Problem to solve = Return all lines from the listing below that include the word "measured".

Dataset extract =
-------------------------

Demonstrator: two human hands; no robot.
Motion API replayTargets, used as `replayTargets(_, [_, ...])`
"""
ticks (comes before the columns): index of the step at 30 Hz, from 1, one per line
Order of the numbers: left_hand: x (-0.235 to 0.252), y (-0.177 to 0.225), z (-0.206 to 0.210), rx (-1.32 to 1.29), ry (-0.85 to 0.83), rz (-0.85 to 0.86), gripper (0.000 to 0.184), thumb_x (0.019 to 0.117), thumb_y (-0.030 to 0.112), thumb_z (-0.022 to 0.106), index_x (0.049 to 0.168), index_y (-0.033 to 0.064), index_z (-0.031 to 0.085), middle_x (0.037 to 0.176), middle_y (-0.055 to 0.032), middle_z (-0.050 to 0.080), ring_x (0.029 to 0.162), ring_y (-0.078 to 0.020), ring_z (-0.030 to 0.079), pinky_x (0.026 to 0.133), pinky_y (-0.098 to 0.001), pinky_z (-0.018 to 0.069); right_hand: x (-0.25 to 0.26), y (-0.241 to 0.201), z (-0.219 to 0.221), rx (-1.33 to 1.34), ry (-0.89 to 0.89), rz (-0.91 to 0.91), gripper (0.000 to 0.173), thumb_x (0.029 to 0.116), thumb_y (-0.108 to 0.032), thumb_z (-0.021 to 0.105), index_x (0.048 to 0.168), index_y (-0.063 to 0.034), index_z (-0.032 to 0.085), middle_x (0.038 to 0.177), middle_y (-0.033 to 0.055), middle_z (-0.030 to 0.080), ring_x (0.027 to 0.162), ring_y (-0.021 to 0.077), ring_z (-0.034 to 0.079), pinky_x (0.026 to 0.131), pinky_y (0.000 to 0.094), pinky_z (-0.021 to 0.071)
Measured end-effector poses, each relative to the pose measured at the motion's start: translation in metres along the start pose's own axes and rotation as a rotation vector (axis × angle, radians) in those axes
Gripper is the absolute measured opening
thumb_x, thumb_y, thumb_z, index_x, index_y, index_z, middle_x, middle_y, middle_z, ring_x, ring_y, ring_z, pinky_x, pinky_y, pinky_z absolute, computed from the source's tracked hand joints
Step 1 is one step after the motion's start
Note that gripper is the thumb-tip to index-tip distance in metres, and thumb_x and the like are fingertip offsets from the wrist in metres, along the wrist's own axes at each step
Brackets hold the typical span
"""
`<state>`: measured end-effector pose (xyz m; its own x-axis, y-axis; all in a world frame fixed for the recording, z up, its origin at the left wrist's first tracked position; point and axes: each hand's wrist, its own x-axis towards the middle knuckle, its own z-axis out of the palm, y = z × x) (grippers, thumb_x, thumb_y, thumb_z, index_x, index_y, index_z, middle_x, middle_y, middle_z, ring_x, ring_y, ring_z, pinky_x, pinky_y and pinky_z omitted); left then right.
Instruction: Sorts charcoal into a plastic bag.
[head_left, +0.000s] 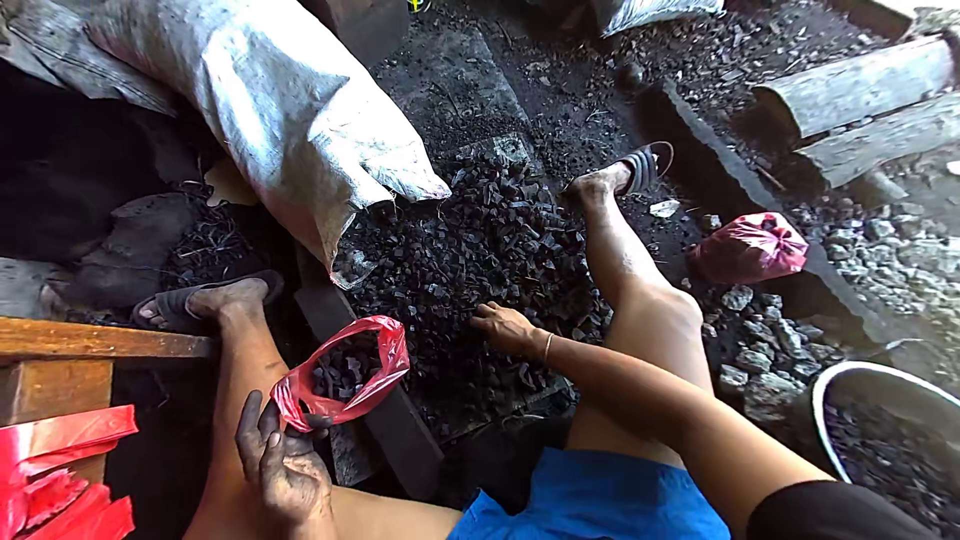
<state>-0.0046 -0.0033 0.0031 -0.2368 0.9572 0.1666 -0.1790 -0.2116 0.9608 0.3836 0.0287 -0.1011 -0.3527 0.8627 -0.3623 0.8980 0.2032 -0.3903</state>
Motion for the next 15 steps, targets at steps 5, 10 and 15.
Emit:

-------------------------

Result below =
Measured end-effector poses, each relative to the pose measured at the motion's start: translation in metres along the start pose's own axes and rotation as a rotation vector (axis × angle, radians) in those axes
Gripper is the absolute measured opening
`<state>`: measured end-effector pose (xyz m; its own x-axis, y-axis; all in a world frame fixed for the recording, z up, its origin at the left wrist's first tracked position; point and axes: each hand's wrist, its own x-axis towards the middle knuckle, its own z-axis out of the palm, y = z × x) (grippers, thumb_x, thumb_y, thumb_z, index_x, index_y, index_z, middle_x, middle_y, middle_z, ring_x, ring_y, ring_z, pinky_x, pinky_y and pinky_z omitted); left then right.

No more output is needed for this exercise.